I would like the lines below, from the one with "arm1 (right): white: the" through the one with "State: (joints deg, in", copied exactly and without any pictures.

Records excerpted from a collection:
====
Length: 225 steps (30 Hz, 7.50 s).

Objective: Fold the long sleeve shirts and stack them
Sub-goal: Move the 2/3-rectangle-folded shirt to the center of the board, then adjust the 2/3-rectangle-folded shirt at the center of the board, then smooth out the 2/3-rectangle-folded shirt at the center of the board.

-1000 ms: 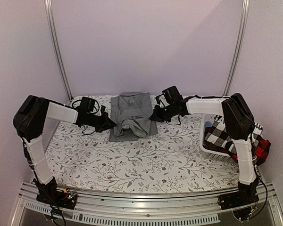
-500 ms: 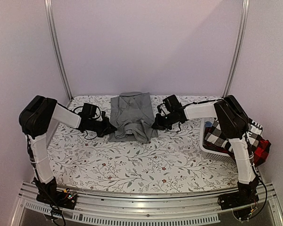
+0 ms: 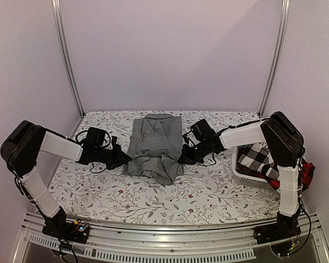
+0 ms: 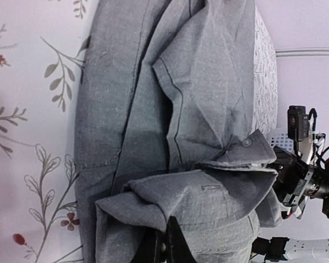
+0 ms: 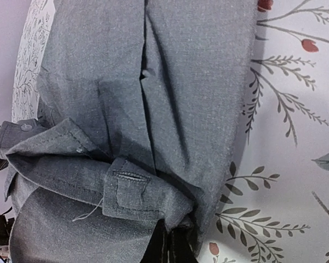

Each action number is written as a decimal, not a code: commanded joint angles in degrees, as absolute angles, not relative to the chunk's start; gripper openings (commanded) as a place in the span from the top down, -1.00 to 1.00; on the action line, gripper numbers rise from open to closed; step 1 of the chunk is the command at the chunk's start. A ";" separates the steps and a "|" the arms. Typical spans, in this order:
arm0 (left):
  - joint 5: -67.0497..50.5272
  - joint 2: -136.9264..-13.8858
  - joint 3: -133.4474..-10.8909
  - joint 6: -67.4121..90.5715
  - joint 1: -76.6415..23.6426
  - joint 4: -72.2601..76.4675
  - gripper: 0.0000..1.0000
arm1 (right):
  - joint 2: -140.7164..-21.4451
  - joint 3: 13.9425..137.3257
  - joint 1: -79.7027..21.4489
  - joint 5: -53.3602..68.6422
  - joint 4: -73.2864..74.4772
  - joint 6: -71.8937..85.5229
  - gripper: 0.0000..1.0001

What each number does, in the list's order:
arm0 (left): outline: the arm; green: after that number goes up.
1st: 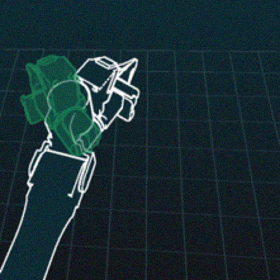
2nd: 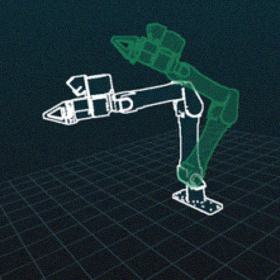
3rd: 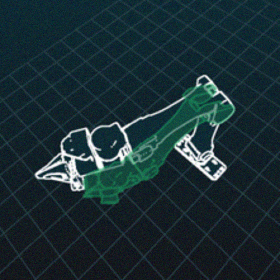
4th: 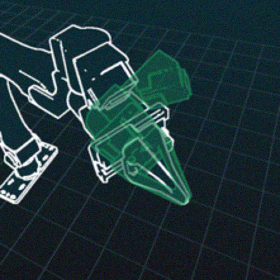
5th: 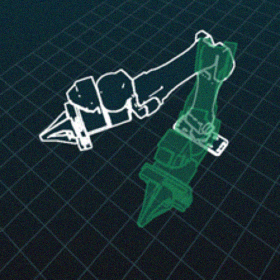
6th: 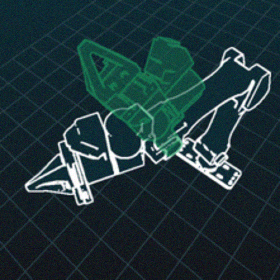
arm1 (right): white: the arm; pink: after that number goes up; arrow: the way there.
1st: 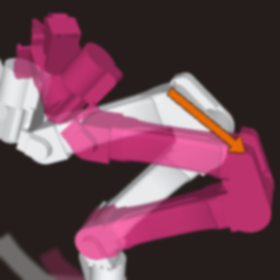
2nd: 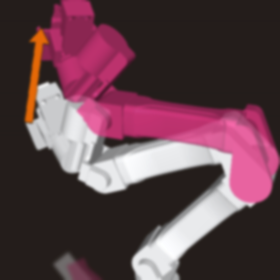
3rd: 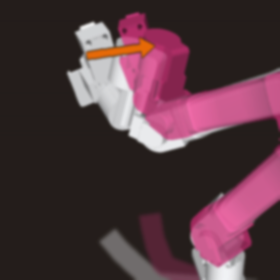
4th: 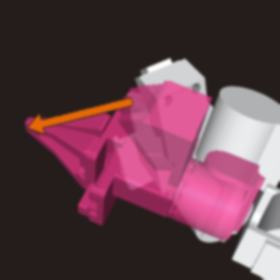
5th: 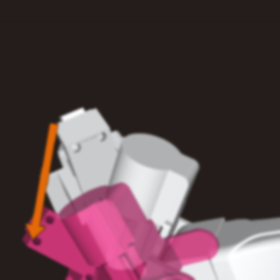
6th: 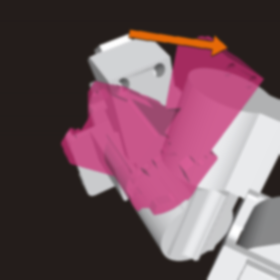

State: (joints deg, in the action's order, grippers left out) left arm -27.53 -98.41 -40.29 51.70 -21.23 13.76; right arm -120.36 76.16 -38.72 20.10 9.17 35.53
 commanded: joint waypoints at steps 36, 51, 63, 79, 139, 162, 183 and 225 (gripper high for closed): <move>-24.40 -89.59 -36.82 40.00 -25.55 -0.96 0.22 | -112.81 73.34 -53.04 8.83 20.27 29.62 0.17; -25.57 -90.07 -38.23 40.42 -25.98 -0.92 0.81 | -116.90 75.70 -53.61 12.20 20.21 29.44 0.36; -26.10 -87.62 -43.71 39.94 -25.77 -4.92 0.97 | -112.52 81.43 -51.77 6.25 24.14 29.01 0.93; -24.69 -105.40 -62.72 41.66 -19.41 -1.21 0.32 | -122.91 99.04 -40.08 4.78 24.04 26.65 0.26; -25.62 -113.95 -66.71 38.84 -22.29 1.56 0.58 | -120.87 92.22 -39.84 0.37 24.67 23.40 0.09; -23.09 -116.21 -68.84 38.40 -22.07 -2.02 0.58 | -113.97 78.01 -47.18 3.88 22.25 26.18 0.28; -23.38 -117.24 -68.90 38.93 -22.21 -1.82 0.60 | -116.15 77.08 -47.85 5.83 22.36 26.71 0.37; -23.98 -119.97 -70.38 39.11 -22.32 -2.22 0.60 | -114.20 77.65 -47.31 1.47 22.11 29.53 0.51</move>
State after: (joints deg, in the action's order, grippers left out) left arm -23.66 -118.63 -69.30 39.24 -22.44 -1.39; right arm -115.42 75.44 -48.45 2.83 22.81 28.80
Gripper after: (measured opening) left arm 0.201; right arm 0.243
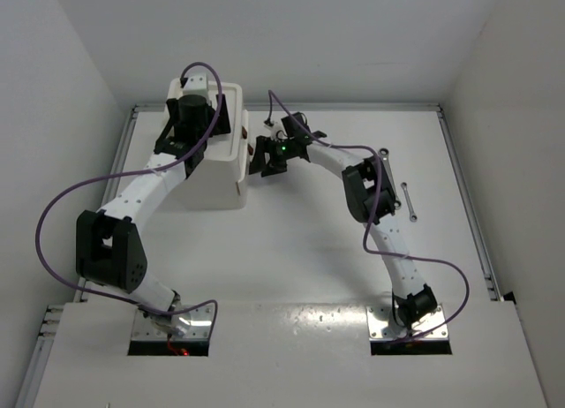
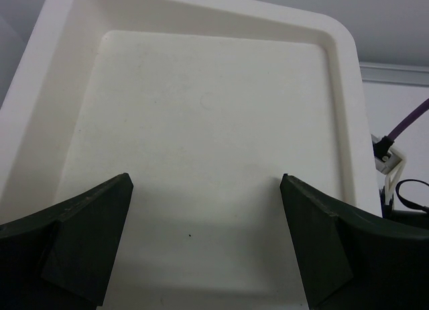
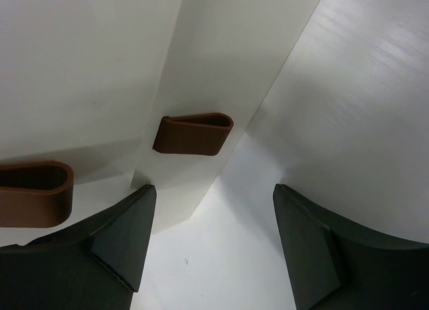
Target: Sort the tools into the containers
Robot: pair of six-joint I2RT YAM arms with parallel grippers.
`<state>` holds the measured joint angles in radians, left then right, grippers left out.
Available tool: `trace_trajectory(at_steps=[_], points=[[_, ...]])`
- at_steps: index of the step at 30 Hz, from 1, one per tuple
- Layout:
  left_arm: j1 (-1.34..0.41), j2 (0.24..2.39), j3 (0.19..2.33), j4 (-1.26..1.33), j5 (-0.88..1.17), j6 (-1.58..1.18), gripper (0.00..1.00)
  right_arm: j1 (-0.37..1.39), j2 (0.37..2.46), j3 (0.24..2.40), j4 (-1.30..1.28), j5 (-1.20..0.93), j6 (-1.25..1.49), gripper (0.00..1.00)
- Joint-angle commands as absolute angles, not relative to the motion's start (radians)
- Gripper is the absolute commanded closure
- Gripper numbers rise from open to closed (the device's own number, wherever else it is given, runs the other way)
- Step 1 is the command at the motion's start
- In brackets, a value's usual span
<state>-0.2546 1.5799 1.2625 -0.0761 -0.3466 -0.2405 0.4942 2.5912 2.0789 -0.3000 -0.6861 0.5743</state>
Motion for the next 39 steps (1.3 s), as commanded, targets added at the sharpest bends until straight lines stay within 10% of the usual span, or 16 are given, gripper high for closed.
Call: trace_trajectory(at_steps=[1, 39], points=[[-0.256, 1.704, 1.132, -0.529, -0.233, -0.310, 0.00, 0.499, 2.537, 2.057, -0.333, -0.575, 0.528, 0.27], [-0.275, 1.704, 1.132, -0.520, -0.206, -0.310, 0.00, 0.534, 2.450, 2.141, -0.258, -0.647, 0.489, 0.26]])
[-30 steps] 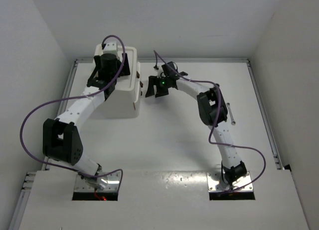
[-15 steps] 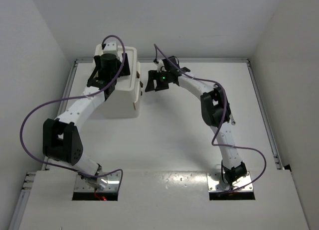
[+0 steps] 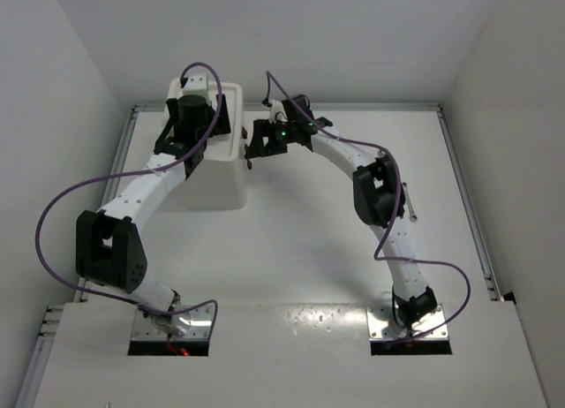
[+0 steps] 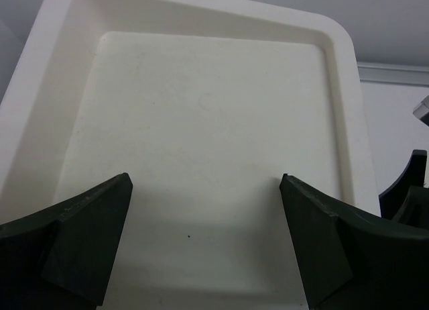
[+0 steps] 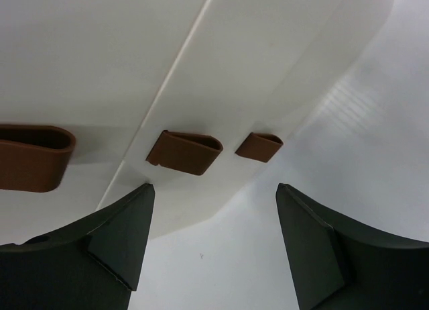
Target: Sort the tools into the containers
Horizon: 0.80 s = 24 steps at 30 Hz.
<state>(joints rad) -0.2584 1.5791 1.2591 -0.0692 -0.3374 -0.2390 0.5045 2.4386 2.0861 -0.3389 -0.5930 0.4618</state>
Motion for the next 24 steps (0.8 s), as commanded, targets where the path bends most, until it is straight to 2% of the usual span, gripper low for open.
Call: trace_trajectory(at_steps=[1, 8, 12, 19, 24], points=[[-0.275, 1.704, 1.123, -0.520, -0.206, -0.310, 0.00, 0.534, 2.465, 2.151, -0.247, -0.656, 0.489, 0.26], [-0.284, 1.704, 1.123, -0.520, -0.196, -0.310, 0.00, 0.534, 2.487, 2.160, -0.236, -0.657, 0.489, 0.26], [-0.284, 1.660, 1.114, -0.497, -0.196, -0.310, 0.00, 0.520, 2.439, 2.109, -0.271, -0.582, 0.444, 0.28], [-0.320, 1.543, 1.066, -0.385, -0.170, -0.310, 0.00, 0.446, 2.217, 1.974, -0.331, -0.471, 0.327, 0.29], [-0.331, 1.508, 1.129, -0.344, -0.202, -0.270, 0.00, 0.385, 2.016, 1.885, -0.441, -0.335, 0.193, 0.29]])
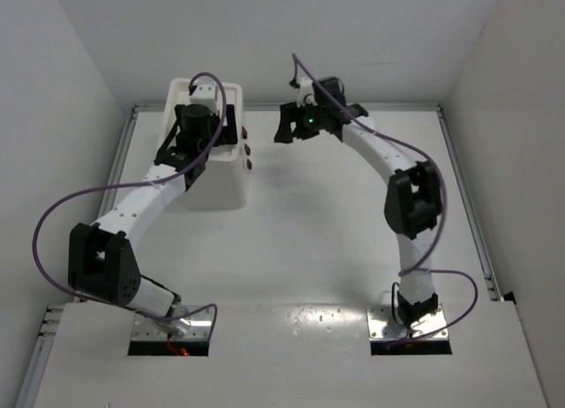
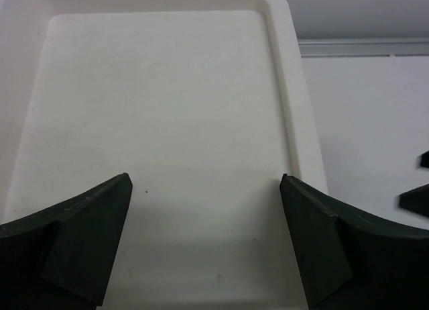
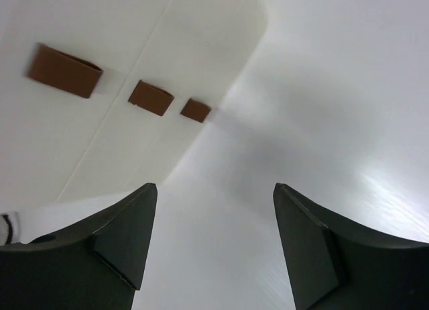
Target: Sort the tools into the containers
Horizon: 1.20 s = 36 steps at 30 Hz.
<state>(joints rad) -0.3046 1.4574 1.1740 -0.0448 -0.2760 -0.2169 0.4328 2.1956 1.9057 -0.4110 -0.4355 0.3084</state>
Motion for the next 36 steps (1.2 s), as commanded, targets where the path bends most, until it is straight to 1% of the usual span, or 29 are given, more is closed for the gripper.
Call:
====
Reply:
arm1 (right): white: the arm; pink: after that number goes up; arrow: the way there.
1st: 
2nd: 
3rd: 
4th: 
5th: 
6th: 

State: (joints deg, in the action's order, grippers left out) left arm -27.53 -98.41 -40.29 51.70 -21.23 13.76; right arm -120.36 76.16 -38.72 20.10 9.17 35.53

There is nothing more to this exercise.